From 34a2c9ce358017faf2f095e886f7de1ce83cc97c Mon Sep 17 00:00:00 2001
From: Francisco Jerez <currojerez@riseup.net>
Date: Wed, 28 Sep 2022 16:38:35 -0700
Subject: [PATCH] intel/fs: Specify number of data components of logical URB
 writes via control immediate.

This is what most logical SEND messages do when they take a variable
number of components.  'inst->mlen' is expected to be zero for logical
SEND opcodes, which are expected to behave like plain arithmetic
operations, so certain automated transformations (like SIMD lowering)
can manipulate them without opcode-specific special-casing.

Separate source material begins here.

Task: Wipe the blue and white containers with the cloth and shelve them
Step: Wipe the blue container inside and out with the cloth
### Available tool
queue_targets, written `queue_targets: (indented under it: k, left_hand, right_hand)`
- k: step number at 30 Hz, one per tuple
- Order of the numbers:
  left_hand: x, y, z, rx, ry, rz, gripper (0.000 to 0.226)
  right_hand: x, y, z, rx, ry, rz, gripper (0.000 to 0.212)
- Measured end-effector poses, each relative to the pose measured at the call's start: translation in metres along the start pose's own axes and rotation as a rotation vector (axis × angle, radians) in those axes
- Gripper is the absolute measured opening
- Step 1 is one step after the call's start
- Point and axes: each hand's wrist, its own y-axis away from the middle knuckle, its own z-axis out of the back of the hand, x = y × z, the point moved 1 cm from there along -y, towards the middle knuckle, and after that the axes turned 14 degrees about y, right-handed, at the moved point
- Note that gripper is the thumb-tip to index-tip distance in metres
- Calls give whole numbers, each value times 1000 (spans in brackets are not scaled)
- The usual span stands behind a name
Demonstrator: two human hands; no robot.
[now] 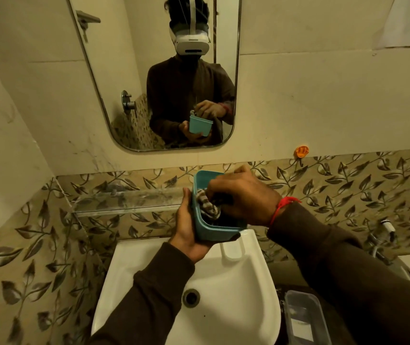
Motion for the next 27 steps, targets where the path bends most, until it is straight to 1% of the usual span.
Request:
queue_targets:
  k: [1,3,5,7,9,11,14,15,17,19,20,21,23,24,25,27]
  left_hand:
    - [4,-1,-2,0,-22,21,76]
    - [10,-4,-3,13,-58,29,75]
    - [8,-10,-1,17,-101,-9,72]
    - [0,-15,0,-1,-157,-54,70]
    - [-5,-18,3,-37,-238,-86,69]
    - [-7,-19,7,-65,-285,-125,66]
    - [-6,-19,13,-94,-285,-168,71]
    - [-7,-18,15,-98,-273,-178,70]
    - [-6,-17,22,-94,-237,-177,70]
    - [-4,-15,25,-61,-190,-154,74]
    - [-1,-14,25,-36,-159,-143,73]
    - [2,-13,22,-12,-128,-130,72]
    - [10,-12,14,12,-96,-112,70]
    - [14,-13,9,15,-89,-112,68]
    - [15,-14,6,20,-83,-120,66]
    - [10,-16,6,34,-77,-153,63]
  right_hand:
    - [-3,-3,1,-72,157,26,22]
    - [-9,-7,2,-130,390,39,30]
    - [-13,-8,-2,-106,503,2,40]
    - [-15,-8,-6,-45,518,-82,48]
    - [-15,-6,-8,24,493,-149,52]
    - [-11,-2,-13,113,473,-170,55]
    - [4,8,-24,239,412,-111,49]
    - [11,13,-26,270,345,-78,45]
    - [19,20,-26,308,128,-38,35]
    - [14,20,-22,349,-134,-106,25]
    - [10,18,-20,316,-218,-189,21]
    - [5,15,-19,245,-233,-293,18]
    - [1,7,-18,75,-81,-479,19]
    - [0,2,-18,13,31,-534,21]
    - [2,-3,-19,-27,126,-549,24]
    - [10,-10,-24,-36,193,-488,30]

Guessing the number of components from 'inst->mlen' has other
disadvantages, because it requires duplicating the logic that infers
the message payload size in every use of the instruction -- Instead we
can just do the computation once during logical send lowering.  In
addition on LNL platform this causes the 'inst->mlen' field of URB
writes to have units inconsistent with every other SEND instruction,
which is likely to lead to confusion and bugs down the road.

Rework:
 * Marcin: update emit_urb_indirect_vec4_write

Reviewed-by: Ian Romanick <ian.d.romanick@intel.com>
Reviewed-by: Kenneth Graunke <kenneth@whitecape.org>
Part-of: <https://gitlab.freedesktop.org/mesa/mesa/-/merge_requests/25195>
---
 src/intel/compiler/brw_eu_defines.h            |  2 +-
 src/intel/compiler/brw_fs.cpp                  |  9 ++++++---
 src/intel/compiler/brw_fs_nir.cpp              |  2 ++
 src/intel/compiler/brw_fs_visitor.cpp          |  3 +++
 src/intel/compiler/brw_lower_logical_sends.cpp | 12 ++++++++----
 src/intel/compiler/brw_mesh.cpp                |  3 +++
 6 files changed, 23 insertions(+), 8 deletions(-)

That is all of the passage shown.